The new editorial says he leads a government that is intolerant of criticism and dissent. “This strategy of polarising the electorate, playing to core supporters and vilifying opponents has been effective,” the Economist says “But there are signs that it may be wearing thin. In recent provincial elections in Alberta and Ontario parties linked to Mr. Harper lost elections they expected to win.”

Meanwhile, there are tentative signs that the opposition is becoming more credible, it says, noting NDP Leader Thomas Mulcair’s “balanced approach to developing the tar sands” which takes more note of environmental worries.

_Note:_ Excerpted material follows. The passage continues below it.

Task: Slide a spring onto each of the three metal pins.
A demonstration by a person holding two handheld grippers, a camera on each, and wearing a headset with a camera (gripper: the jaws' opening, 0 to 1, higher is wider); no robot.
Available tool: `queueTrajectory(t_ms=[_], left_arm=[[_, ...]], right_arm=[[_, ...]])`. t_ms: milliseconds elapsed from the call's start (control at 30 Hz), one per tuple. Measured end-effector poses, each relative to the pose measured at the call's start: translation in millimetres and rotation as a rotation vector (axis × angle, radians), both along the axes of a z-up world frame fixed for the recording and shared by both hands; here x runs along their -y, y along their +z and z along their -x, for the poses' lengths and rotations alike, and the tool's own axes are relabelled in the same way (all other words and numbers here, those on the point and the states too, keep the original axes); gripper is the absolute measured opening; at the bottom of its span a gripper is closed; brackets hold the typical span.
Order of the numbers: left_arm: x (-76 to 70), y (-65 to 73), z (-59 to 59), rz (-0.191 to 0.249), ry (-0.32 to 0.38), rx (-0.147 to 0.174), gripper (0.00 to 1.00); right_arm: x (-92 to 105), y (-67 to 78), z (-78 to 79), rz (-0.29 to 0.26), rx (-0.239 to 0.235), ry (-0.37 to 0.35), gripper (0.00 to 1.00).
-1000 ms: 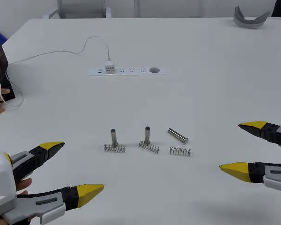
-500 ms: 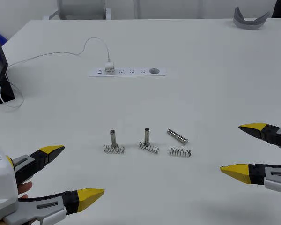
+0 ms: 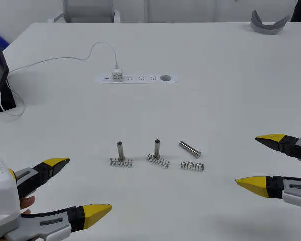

The magazine credits the Harper government for guiding a Canadian economy that “stands out from its peers” in terms of growth, unemployment and deficit reduction.

And Harper remains his generation’s most accomplished political tactician, the editorial says. “Polls show that voters still consider him a more impressive leader than his rivals. But as they hobnob around the barbecues, opposition politicians have some hope that the prime minister’s dominance is waning.”